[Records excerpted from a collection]
┌──

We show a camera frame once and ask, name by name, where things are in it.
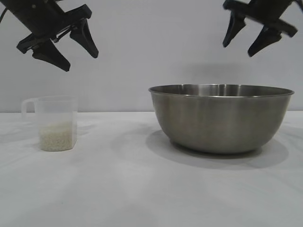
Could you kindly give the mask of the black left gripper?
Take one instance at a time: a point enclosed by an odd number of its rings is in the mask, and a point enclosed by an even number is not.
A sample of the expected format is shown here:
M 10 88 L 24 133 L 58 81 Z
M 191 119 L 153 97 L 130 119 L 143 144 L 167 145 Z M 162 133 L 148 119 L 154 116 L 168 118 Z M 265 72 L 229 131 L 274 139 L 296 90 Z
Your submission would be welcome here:
M 67 12 L 55 0 L 3 0 L 2 4 L 31 32 L 17 45 L 22 53 L 33 49 L 33 58 L 68 72 L 71 64 L 52 41 L 58 42 L 60 33 L 66 34 L 71 30 L 70 38 L 93 58 L 98 57 L 87 22 L 91 10 L 86 4 Z

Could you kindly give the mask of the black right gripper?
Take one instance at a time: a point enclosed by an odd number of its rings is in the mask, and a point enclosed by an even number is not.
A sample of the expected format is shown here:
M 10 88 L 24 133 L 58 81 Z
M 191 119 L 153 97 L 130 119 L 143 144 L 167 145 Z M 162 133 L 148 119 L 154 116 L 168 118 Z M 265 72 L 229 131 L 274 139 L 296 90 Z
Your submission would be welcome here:
M 291 0 L 251 0 L 249 3 L 226 0 L 223 3 L 223 8 L 230 10 L 231 14 L 223 40 L 223 47 L 227 47 L 232 39 L 246 26 L 245 17 L 264 25 L 256 40 L 248 49 L 249 57 L 280 41 L 281 33 L 293 37 L 297 33 L 296 27 L 280 19 L 291 4 Z

└──

→ **GOAL OF THE EXERCISE**:
In the answer, the entries must appear exactly as above, without the images.

→ **ANSWER TO THIS PROBLEM**:
We show a camera frame once and ask, name by name, where things are in it.
Could you kindly give the mask of the black left gripper?
Take one instance at a time: a point enclosed by an odd number of its rings is in the mask, and a point enclosed by an even number is not.
A sample of the expected format is shown here:
M 10 88 L 24 133 L 58 81 Z
M 191 119 L 153 97 L 130 119 L 143 144 L 167 145 Z M 162 133 L 148 119 L 154 116 L 168 118 Z M 265 72 L 229 131 L 274 139 L 296 90 Z
Your submission would be welcome here:
M 67 12 L 55 0 L 3 0 L 2 4 L 31 32 L 17 45 L 22 53 L 33 49 L 33 58 L 68 72 L 71 64 L 52 41 L 58 42 L 60 33 L 66 34 L 71 30 L 70 38 L 93 58 L 98 57 L 87 22 L 91 10 L 86 4 Z

Could you kindly give the mask of the black right gripper?
Take one instance at a time: a point enclosed by an odd number of its rings is in the mask, and a point enclosed by an even number is not.
A sample of the expected format is shown here:
M 10 88 L 24 133 L 58 81 Z
M 191 119 L 153 97 L 130 119 L 143 144 L 167 145 Z M 162 133 L 148 119 L 154 116 L 168 118 Z M 265 72 L 229 131 L 274 139 L 296 90 Z
Your submission would be welcome here:
M 291 0 L 251 0 L 249 3 L 226 0 L 223 3 L 223 8 L 230 10 L 231 14 L 223 40 L 223 47 L 227 47 L 232 39 L 246 26 L 245 17 L 264 25 L 256 40 L 248 49 L 249 57 L 280 41 L 281 33 L 293 37 L 297 33 L 296 27 L 280 19 L 291 4 Z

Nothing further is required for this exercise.